In 2021, the hashtag #MeTooThéâtre began trending on social media in France. Thousands of stories about sexual abuse and harassment in the country’s theaters and drama schools poured in. Calls for change followed, starting with an open letter signed by 1,450 public figures in the newspaper Libération.
The movement quickly coalesced into a collective that took the hashtag as its name and has remained a prominent presence over the past three years. It published an eponymous book of essays in 2022, and has pushed theater institutions to stop hiring aggressors and better protect victims, holding demonstrations in front of playhouses including the Théâtre de la Colline in Paris.
Still, many in the French theater world know #MeTooThéâtre best through its Instagram presence: terse statements in black letters over a yellow background, which read like a running commentary on the abuse cases that have come to light.
Now, the collective’s five most active members are putting faces to the hashtag. This season, they have crafted their first stage production, “Les Histrioniques” (“The Histrionic Ones”), which is playing at the Théâtre de Belleville in Paris through Jan. 28. In it, the group pulls no punches, while also lifting the veil in witty, revelatory fashion on other aspects of its activism — starting with the personal cost.
That is no easy feat, because a social movement is tricky to capture in real time onstage. In the case of #MeTooThéâtre, there is the added threat of being sued for defamation — a very tangible prospect in France, where a number of men charged with abuse have won judgments against their accusers.
The cast of “Les Histrioniques” playfully skewers that reality from the get-go, lining up in sunglasses on the theater’s small stage. “We created a fictional space so that you and we are safe,” one performer said, stressing the word “safe” with a touch of irony. “It’s time to show you the faces of the actors playing us,” said another, before the performers removed their sunglasses, one by one, to cheers from the opening-night audience.
In recurring scenes, the women re-enact the instant messages they exchanged in the private messenger group they created in 2021, down to the emojis they sent as reactions. They face the audience, rather than each other, like a chorus, and describe what they were each doing as the hashtag took off online — working at a school, rehearsing for shows, caring for a baby.
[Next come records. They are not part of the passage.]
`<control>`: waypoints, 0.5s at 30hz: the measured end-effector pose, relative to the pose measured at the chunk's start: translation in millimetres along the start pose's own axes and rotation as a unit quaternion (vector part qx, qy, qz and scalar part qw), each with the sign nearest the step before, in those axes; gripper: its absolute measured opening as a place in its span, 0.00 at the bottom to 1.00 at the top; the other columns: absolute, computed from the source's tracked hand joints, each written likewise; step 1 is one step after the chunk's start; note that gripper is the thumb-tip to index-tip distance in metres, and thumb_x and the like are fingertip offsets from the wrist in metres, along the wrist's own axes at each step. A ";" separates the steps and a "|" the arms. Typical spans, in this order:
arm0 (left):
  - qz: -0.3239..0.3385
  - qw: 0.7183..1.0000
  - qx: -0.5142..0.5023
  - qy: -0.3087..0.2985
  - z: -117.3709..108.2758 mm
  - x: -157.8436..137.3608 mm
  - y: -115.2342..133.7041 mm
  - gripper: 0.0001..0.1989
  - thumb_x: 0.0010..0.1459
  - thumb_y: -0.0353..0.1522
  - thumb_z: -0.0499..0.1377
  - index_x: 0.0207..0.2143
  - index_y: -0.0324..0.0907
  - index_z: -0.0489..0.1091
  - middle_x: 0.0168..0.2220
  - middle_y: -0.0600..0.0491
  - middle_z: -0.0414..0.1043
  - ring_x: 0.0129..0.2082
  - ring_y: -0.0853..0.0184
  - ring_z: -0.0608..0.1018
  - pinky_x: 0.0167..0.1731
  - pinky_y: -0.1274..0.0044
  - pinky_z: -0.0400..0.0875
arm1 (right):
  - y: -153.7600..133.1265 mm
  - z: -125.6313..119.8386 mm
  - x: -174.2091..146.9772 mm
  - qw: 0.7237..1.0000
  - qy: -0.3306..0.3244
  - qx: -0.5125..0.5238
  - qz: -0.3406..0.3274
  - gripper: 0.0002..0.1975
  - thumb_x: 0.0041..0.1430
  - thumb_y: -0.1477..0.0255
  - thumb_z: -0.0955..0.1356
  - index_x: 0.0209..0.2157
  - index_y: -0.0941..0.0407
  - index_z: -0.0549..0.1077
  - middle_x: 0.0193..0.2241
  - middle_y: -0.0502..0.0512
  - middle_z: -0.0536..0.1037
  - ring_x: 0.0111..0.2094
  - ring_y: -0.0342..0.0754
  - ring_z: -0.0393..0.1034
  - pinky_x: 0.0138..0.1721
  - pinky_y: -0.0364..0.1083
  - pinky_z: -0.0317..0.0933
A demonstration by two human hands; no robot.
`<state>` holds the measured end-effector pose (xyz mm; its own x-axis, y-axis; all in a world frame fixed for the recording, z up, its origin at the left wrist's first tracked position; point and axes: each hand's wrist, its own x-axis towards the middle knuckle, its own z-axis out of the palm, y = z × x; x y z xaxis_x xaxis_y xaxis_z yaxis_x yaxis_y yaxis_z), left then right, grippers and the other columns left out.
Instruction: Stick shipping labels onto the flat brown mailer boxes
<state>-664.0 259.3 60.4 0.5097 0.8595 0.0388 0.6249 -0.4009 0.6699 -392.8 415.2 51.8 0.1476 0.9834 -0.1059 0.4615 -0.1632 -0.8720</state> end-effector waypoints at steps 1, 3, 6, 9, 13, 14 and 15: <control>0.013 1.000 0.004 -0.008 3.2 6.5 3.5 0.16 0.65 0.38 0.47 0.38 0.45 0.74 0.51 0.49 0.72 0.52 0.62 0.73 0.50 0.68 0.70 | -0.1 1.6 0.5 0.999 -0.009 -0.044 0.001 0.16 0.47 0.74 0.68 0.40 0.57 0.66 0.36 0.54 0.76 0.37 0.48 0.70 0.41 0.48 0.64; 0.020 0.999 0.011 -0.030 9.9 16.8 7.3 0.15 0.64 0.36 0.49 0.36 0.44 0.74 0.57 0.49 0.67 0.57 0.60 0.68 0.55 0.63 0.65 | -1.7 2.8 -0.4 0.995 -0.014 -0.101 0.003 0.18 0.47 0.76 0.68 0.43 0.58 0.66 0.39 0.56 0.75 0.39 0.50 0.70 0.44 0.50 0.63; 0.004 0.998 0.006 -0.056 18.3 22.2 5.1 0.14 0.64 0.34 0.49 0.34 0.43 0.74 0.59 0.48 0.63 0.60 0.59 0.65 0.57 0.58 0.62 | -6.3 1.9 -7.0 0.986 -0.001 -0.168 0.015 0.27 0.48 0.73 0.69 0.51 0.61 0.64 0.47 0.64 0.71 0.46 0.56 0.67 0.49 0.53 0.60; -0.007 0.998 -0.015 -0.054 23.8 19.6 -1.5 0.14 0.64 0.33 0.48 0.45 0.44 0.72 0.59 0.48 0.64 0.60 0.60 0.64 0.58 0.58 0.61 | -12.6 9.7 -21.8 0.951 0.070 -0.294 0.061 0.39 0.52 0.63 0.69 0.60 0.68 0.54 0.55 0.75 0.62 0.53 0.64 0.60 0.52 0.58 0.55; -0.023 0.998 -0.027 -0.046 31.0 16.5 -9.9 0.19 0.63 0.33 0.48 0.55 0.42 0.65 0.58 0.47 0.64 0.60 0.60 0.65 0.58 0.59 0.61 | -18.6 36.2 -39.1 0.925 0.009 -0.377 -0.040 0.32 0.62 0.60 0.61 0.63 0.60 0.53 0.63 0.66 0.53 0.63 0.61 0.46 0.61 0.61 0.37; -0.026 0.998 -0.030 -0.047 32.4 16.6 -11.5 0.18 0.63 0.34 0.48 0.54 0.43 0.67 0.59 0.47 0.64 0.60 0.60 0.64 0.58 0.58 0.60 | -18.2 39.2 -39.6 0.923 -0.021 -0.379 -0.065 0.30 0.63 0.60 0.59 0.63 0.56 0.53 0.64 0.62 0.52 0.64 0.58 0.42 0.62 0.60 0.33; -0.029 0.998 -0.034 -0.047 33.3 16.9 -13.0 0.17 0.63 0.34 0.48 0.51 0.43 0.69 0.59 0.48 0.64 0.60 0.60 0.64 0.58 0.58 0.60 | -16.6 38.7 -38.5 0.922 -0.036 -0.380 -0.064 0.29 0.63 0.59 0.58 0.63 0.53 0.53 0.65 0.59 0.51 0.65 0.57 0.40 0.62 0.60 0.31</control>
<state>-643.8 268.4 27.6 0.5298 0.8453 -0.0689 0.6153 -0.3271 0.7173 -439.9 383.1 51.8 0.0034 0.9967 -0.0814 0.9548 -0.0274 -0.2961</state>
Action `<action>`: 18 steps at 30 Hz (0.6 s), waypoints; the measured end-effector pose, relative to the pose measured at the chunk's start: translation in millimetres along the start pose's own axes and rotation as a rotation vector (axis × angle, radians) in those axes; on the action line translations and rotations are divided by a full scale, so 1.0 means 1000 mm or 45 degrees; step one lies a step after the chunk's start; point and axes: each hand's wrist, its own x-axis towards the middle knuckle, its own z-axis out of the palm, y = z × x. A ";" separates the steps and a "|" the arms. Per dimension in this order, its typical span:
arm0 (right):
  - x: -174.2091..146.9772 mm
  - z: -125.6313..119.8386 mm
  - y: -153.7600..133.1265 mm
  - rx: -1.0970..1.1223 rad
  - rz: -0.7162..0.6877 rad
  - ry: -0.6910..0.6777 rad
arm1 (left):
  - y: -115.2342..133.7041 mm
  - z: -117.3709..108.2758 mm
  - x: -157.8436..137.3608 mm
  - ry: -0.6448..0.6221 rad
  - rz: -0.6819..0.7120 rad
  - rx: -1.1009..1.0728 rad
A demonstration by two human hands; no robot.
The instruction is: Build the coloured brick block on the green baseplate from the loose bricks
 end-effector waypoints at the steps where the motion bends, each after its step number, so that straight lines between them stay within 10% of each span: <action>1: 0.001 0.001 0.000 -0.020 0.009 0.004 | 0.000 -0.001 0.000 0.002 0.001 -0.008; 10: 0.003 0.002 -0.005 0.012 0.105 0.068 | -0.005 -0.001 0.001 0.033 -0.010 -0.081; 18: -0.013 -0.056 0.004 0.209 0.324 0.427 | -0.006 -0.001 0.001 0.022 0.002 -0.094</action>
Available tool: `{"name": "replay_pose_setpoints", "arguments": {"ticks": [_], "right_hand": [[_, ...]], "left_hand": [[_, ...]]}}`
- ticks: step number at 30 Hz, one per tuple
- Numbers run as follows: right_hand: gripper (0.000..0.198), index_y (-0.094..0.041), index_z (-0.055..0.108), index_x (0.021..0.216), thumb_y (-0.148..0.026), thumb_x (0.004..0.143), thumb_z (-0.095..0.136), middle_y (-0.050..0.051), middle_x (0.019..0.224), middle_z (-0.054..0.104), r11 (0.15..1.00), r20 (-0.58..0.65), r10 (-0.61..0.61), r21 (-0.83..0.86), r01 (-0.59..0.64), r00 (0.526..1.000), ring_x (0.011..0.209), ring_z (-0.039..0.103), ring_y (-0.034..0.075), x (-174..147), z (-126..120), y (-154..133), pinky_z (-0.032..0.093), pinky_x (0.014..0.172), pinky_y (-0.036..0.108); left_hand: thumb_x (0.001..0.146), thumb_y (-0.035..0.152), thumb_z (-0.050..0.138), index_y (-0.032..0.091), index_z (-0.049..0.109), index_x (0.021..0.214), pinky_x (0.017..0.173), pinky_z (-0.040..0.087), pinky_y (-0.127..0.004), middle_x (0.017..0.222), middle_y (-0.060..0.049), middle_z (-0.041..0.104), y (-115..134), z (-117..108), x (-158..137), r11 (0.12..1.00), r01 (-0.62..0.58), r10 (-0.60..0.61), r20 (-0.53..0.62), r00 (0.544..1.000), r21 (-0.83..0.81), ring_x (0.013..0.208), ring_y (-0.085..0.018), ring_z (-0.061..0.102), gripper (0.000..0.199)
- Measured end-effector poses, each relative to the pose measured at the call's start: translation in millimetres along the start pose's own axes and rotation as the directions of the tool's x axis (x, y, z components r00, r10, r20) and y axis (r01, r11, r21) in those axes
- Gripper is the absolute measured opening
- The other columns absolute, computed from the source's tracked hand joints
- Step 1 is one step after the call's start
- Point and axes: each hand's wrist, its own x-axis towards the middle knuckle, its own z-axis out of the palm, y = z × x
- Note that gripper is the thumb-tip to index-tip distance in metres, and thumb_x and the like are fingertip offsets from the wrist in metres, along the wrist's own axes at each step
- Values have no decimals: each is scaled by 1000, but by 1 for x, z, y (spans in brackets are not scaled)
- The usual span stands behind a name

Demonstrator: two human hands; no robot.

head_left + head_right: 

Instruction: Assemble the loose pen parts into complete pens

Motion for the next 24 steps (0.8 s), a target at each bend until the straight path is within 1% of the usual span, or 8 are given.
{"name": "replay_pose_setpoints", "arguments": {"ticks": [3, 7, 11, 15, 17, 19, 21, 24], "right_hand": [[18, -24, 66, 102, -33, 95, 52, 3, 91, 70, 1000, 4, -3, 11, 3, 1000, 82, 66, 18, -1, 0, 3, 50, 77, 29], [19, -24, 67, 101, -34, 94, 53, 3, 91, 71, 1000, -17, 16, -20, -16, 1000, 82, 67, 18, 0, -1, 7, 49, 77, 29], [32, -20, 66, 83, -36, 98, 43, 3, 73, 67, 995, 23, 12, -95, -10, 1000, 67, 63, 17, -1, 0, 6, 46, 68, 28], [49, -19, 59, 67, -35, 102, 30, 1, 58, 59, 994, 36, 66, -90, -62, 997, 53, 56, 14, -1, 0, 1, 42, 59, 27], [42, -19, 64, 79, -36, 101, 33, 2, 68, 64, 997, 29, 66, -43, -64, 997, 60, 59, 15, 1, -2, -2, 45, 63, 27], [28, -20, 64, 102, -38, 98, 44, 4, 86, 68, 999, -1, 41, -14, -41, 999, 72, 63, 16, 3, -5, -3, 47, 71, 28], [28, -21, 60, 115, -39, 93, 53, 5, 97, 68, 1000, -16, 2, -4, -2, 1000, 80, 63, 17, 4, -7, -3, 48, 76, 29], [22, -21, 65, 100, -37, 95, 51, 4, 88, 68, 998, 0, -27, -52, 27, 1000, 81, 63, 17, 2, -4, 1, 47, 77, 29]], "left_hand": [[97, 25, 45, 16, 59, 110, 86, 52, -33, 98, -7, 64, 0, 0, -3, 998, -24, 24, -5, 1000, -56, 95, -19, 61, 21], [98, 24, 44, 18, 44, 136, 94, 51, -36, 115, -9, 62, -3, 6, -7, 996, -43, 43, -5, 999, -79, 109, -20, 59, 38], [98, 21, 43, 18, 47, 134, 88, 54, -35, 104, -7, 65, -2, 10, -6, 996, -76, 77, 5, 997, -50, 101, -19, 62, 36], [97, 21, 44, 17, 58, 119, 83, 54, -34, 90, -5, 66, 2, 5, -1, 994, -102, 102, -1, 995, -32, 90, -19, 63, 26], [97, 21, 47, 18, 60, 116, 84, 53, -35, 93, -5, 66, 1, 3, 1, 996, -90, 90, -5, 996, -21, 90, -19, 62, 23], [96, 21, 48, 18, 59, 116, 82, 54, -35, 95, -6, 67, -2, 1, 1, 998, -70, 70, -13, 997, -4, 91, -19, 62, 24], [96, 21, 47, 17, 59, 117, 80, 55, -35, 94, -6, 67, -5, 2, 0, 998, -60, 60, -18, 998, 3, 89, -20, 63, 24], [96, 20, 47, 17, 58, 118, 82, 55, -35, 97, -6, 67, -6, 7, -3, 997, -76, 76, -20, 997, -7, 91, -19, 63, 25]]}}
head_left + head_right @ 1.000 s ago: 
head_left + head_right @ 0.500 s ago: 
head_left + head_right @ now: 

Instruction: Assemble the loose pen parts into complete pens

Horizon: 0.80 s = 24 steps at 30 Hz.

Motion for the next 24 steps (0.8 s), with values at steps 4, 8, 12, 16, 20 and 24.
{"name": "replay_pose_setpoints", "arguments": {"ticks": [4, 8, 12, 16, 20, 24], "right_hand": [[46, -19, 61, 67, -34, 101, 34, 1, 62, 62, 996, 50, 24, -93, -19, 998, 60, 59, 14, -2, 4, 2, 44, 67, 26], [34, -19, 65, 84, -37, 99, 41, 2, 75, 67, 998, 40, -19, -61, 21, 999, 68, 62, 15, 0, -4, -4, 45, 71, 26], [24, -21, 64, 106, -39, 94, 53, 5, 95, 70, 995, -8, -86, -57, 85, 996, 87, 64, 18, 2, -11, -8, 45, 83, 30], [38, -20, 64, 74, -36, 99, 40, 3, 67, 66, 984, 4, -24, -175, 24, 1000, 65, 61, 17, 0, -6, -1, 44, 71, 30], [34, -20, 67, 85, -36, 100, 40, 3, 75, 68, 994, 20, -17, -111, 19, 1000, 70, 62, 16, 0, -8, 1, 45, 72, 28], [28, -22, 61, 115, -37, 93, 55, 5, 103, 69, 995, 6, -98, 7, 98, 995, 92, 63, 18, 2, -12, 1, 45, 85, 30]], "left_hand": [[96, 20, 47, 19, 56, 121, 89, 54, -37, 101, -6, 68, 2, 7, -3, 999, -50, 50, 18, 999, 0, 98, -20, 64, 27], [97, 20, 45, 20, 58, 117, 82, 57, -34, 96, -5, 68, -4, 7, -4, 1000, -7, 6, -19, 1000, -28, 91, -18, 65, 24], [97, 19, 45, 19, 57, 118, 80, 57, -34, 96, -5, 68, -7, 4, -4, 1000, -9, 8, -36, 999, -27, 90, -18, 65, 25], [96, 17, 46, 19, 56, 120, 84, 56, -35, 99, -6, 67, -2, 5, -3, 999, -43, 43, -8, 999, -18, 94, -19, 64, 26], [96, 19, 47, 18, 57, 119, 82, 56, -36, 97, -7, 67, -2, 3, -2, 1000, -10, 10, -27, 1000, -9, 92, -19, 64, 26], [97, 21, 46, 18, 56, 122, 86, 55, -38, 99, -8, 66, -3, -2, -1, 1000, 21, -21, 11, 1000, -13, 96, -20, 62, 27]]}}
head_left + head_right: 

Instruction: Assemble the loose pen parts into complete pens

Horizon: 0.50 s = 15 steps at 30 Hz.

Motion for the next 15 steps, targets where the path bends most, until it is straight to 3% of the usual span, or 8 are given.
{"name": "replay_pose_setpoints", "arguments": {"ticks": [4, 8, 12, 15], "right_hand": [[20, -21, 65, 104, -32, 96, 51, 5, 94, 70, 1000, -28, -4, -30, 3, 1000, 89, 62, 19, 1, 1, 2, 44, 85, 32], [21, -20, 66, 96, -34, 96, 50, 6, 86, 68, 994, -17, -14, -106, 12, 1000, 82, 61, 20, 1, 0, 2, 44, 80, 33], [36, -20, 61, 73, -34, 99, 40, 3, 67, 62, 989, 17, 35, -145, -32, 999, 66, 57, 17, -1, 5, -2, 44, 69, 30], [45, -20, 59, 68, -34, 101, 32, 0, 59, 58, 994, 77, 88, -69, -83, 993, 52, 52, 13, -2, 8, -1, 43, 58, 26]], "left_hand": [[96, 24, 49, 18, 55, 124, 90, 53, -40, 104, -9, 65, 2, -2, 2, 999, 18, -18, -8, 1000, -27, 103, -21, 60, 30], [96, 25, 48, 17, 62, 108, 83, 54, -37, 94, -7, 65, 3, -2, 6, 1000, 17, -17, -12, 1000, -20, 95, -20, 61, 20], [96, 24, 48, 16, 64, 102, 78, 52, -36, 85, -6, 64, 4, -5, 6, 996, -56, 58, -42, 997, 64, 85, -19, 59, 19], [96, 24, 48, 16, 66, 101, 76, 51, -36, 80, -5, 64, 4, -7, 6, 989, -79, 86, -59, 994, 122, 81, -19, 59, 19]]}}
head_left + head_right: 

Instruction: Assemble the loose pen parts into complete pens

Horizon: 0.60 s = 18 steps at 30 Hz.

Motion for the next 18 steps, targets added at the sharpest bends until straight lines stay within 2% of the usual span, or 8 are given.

It’s an affecting retelling, because instead of the angry mob that some French media outlets have painted them as, the five cast members step forward as individuals with complex lives, who started their campaign for varied reasons. One, Marie Coquille-Chambel, a budding theater researcher who initiated the hashtag on Twitter, was a victim of domestic violence from her ex-partner, a member of the Comédie-Française troupe. (He was found guilty in 2021.) The four others — Louise Brzezowska-Dudek, Nadège Cathelineau, Séphora Haymann and Julie Ménard — are actors, playwrights and directors with direct experience, as they tell it, of gender inequality in the performing arts.
And they bring their theatrical craft to “Les Histrioniques,” which is co-credited to all five as well as the set designer Elizabeth Saint-Jalmes. In between the group discussion scenes, they segue into spirited re-enactments: a class with a guru-like professor at a French conservatory, scenes between a stage director accused of rape and the head of a prominent theater. All these characters are given fictional names, though some are clearly inspired by publicized cases.
Cathelineau navigates the role of the accused stage director with special gusto and comic timing, at one point launching into a tragedian’s complaint in verse. She also leads the group in a catchy rap song, inspired by the hashtag #ExposeYourPig that trended early in France’s reckoning with #MeToo. “We expose pigs, you fatten them up,” they chant, building to a feverish pitch.
There are moments of outright anger and disgust like this scattered throughout “Les Histrioniques,” but the cast smartly balances them with episodes that show emotional range. Coquille-Chambel, the only cast member without drama training, speaks with eloquent reserve of the hate, rape and death threats she has received on social media. Brzezowska-Dudek plays a memorable chain-vaping administrator who poses as an ally, yet would rather not fire his male friends.
Haymann hits some of the show’s most painful notes when she describes growing up a daughter of immigrants and losing faith in France’s justice system. All five women grapple with the reality of activism behind the scenes: unpaid, invisible work; lost opportunities; a backlog of victims; too few resources.
Movingly, Ménard remembers the moment when her commitment wavered, as well-meaning friends and family warned her to step back. Yet the reckoning is far from over: One figure the production hints at, the actor Philippe Caubère, made headlines just last week after new accusations from underage victims appeared in Libération. With “Les Histrioniques,” the collective is giving the audience a sense of what it takes to actually bring such stories to light.
Les Histrioniques
Through Jan. 28 at the Théâtre de Belleville in Paris; theatredebelleville.com.